In 2006, the Medicare Part D prescription drug program became the main source of drug coverage for NH residents, but with a restrictive drug policy that excluded all benzodiazepines from reimbursement. State Medicaid programs may offer supplemental coverage for benzodiazepines, and all states except Tennessee cover all or some benzodiazepines. Approximately 80% of Medicare-eligible NH residents enrolled in Medicare Part D in 2006, and 62% to 69% of NH residents are eligible for state Medicaid supplemental coverage.¹¹

Medicare's restrictive drug policy and the variation of states' supplemental coverage policies offer a rare opportunity to assess the effect of policies that limit benzodiazepine use and the effect of that limitation on fracture risk in the NH setting. This vulnerable population is rarely available for policy evaluation, and the combination of federal and state policies creates the conditions for a large-scale natural experiment. We hypothesize that an abrupt decrease in benzodiazepine prescribing will coincide with the implementation of Medicare Part D. However, this decrease will be smaller in states with partial supplemental coverage and smallest in states with complete supplemental coverage. Compensatory increases will occur in substitute medications reimbursable by Medicare. Furthermore, a reduction in the risk of falls and hip fractures will be associated with decreases in benzodiazepine use.

We used a quasi-experimental research design that used a comparator group and pretests in a longitudinal cohort of NH residents. We compared changes in resident outcomes before and after implementation of Medicare Part D in states with partial or no supplemental coverage for benzodiazepines with the same changes in outcome in states with complete supplemental coverage (comparator).

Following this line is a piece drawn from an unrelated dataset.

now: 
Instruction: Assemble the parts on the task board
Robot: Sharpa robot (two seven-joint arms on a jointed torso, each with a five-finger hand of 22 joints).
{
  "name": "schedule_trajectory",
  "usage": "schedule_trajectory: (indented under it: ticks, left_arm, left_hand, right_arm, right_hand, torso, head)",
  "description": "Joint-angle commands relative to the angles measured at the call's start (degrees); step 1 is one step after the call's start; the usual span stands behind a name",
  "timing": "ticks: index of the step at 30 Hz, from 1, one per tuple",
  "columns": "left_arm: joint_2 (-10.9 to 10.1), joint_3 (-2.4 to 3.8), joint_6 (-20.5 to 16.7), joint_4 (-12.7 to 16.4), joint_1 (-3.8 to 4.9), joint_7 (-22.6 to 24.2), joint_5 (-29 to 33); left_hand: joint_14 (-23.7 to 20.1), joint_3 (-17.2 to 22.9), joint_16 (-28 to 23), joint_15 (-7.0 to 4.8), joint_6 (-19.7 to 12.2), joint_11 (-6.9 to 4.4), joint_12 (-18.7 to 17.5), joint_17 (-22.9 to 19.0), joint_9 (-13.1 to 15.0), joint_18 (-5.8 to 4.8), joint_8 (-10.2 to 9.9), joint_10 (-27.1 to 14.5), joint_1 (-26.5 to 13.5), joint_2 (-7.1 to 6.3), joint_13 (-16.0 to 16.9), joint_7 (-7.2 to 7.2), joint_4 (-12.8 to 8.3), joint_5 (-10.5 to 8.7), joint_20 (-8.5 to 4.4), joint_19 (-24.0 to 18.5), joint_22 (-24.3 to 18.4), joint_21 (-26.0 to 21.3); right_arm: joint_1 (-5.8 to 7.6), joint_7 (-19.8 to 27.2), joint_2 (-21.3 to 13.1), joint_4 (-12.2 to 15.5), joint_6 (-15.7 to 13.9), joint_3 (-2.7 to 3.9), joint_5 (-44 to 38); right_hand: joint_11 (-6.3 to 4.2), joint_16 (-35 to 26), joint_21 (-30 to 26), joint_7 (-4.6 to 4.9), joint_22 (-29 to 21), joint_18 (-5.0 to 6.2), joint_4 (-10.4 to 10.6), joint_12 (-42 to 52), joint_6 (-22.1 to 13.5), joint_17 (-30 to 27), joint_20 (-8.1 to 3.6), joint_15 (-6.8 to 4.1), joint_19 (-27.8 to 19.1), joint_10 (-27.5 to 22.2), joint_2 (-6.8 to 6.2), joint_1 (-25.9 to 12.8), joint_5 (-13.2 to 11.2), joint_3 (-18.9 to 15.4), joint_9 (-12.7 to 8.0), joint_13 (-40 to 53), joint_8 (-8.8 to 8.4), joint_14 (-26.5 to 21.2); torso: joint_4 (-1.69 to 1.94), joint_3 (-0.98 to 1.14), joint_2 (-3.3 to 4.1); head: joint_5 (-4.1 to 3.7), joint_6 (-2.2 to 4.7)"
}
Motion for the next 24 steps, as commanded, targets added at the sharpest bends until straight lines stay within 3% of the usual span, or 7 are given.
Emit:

We analyzed prescription drug–dispensing records merged with Minimum Data Set (MDS) records from January 1, 2005, through June 30, 2007. The prescription data come from more than 2.5 million individuals living in approximately 16 000 NHs across 48 states. These individuals have a variety of prescription drug plans, including private insurance, Medicaid, Medicare Part D, or no drug coverage, but their medications come from 1 pharmacy. The drug-dispensing data include all medications prescribed and administered to residents, including over-the-counter drugs and as-needed medications. Research using these data has been previously described.¹¹ The data elements include the product identification code (national drug code), date of fill, days' supply, quantity dispensed, and payment source, as well as basic demographics, limited to sex and age, and the state where the NH was located. Linkable MDS records come from the same source and are available for approximately one-third of individuals with prescription data. The MDS is a nearly universal health assessment tool used in NHs, and it captures more than 300 items with regard to residents' physical and cognitive functioning. Full assessments occur on admission, with significant change in status, and at annual reevaluations.¹²

For the sample, we excluded individuals who were not Medicare eligible (n = 597 211) or observed for less than 4 months (n = 1 870 850). Residents whose stay in the NH was less than 4 months may have their medications paid for by Medicare Part A, rather than Part D, as part of bundled per diem payments to the facility. In addition, prior research¹³ shows that short-stay residents in NHs differ significantly from long-stay residents. We also identified a subsample of newly admitted NH residents (n = 50 874) whose drug-dispensing data were linkable to MDS records that included full assessments of fracture outcomes for selected analyses.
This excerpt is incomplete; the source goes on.